● Work instruction:
Return all lines from the entries below in which the word "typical" is present.

● Listed entries:
•••
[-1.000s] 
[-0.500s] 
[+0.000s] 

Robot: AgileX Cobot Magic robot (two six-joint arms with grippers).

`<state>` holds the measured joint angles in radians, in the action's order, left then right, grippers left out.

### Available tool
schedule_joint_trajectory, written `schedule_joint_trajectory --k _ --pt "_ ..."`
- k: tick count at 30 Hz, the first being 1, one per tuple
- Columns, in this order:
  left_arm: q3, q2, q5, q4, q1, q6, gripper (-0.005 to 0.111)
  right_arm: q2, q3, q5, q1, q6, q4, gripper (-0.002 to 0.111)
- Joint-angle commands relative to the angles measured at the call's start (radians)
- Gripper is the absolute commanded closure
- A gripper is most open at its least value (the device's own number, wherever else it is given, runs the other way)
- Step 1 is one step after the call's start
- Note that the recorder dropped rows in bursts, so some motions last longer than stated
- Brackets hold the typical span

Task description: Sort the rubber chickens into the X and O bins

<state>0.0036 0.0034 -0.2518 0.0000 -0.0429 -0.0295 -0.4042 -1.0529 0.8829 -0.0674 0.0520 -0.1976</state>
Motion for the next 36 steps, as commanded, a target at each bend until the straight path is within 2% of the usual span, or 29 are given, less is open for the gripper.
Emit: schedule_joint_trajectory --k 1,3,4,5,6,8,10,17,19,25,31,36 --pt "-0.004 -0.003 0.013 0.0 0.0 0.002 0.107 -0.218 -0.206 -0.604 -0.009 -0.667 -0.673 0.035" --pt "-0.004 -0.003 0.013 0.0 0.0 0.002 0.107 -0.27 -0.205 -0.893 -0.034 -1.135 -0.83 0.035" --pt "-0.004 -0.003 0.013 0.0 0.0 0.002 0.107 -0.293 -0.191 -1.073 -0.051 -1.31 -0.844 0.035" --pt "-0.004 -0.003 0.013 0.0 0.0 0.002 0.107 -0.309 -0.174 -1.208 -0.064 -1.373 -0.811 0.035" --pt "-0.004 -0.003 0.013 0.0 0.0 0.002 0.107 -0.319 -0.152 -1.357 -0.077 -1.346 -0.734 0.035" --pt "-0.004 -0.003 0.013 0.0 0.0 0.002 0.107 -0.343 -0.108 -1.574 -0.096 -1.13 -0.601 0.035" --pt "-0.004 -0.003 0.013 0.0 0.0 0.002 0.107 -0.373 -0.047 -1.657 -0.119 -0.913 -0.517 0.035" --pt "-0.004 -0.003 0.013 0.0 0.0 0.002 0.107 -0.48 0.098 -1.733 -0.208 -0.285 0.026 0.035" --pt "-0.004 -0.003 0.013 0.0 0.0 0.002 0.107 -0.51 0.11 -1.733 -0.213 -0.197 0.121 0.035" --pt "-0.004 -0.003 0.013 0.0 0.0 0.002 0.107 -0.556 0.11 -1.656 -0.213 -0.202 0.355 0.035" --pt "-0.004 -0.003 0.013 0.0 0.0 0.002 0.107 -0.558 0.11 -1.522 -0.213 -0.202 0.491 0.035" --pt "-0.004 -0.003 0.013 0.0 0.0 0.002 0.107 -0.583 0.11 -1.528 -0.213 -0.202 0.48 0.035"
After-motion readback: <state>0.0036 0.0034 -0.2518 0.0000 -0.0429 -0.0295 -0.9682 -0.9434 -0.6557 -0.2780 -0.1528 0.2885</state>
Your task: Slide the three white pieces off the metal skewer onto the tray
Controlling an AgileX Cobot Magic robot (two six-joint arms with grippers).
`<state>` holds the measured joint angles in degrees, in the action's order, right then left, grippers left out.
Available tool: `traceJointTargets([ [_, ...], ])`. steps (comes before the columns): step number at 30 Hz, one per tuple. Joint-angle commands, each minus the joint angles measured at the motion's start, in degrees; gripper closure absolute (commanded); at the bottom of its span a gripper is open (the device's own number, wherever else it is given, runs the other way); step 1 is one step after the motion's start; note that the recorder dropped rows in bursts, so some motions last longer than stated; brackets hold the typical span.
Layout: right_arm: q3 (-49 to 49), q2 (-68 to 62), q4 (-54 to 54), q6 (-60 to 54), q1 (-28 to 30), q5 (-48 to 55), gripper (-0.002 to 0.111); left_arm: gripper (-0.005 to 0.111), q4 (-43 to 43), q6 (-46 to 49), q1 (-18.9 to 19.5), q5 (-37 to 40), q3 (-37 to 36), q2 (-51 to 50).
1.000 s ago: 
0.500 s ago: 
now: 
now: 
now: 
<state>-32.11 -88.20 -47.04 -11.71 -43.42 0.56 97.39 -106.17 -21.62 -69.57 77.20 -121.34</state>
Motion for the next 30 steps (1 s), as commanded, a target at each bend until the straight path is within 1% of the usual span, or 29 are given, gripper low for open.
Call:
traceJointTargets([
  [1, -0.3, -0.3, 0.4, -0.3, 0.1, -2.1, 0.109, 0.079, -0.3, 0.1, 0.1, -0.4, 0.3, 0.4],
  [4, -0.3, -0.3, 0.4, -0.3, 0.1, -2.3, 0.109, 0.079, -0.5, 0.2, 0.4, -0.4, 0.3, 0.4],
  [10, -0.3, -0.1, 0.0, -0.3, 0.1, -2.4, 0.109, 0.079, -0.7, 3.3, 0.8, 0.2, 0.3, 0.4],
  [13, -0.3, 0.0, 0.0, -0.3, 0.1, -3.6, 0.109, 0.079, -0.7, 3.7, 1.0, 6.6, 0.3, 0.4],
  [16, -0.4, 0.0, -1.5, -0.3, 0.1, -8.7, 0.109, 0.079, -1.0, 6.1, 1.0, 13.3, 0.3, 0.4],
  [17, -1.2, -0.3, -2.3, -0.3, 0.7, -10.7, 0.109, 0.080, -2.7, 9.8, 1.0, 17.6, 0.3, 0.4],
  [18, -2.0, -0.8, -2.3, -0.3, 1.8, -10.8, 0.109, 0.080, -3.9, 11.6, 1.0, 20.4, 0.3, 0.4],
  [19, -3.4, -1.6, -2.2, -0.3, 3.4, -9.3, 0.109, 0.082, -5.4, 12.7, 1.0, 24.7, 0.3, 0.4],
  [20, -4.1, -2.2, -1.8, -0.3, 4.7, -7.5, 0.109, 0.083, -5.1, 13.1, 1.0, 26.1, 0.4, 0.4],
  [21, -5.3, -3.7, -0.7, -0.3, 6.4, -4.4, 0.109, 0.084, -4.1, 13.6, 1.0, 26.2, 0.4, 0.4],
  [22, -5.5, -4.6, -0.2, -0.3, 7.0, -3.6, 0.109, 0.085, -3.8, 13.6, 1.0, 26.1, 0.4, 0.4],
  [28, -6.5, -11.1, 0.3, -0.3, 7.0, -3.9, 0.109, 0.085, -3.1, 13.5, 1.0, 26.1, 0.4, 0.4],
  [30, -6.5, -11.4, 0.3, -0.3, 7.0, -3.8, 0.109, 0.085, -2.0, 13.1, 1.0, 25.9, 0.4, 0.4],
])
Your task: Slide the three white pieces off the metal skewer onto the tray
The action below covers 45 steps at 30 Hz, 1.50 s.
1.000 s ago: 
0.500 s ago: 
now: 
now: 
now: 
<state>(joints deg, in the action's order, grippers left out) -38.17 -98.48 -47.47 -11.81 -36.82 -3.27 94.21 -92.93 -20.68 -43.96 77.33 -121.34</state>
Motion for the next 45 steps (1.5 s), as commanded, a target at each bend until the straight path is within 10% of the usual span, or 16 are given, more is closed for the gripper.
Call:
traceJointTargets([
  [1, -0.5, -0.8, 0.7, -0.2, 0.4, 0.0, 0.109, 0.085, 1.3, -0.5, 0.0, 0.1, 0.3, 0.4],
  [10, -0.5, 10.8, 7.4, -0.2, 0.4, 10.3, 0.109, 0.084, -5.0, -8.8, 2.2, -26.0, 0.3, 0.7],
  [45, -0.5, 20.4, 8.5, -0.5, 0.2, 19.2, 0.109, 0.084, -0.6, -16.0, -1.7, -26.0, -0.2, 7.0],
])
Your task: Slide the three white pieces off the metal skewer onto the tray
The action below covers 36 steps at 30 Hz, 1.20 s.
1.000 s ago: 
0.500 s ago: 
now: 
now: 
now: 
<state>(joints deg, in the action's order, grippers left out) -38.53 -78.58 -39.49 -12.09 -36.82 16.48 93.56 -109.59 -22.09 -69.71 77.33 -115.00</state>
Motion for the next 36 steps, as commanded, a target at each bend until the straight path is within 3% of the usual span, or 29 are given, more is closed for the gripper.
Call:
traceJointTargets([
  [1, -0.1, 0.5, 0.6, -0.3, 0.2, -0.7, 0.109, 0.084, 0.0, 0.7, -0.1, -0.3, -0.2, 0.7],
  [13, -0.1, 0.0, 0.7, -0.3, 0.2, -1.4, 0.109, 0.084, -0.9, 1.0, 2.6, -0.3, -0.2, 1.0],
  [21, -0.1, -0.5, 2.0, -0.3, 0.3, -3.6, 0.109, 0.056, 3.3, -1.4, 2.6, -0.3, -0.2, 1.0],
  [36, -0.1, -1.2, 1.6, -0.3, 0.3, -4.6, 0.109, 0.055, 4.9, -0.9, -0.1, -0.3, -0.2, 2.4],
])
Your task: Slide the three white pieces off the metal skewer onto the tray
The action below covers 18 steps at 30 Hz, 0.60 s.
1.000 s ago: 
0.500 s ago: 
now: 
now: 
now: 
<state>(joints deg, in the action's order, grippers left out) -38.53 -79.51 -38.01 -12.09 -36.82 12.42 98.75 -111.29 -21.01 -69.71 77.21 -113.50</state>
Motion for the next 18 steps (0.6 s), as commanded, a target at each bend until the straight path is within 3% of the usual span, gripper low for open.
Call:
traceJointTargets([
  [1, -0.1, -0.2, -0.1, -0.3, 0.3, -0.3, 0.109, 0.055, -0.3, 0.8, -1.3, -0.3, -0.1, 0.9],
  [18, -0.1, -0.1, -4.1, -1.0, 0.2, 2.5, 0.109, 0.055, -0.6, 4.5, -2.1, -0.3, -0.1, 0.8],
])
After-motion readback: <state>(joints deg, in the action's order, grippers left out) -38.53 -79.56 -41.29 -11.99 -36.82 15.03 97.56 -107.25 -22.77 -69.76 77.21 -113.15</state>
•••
● Expected output:
- Brackets hold the typical span
Available tool: `traceJointTargets([ [_, ...], ])`. steps (comes before the columns): step number at 30 Hz, one per tuple. Joint-angle commands, each minus the joint angles measured at the motion's start, in degrees; gripper closure absolute (commanded); at the bottom of its span a gripper is open (the device's own number, wherever else it is given, runs the other way); step 1 is one step after the motion's start; note that the recorder dropped rows in bursts, so some motions last longer than stated; brackets hold the typical span.

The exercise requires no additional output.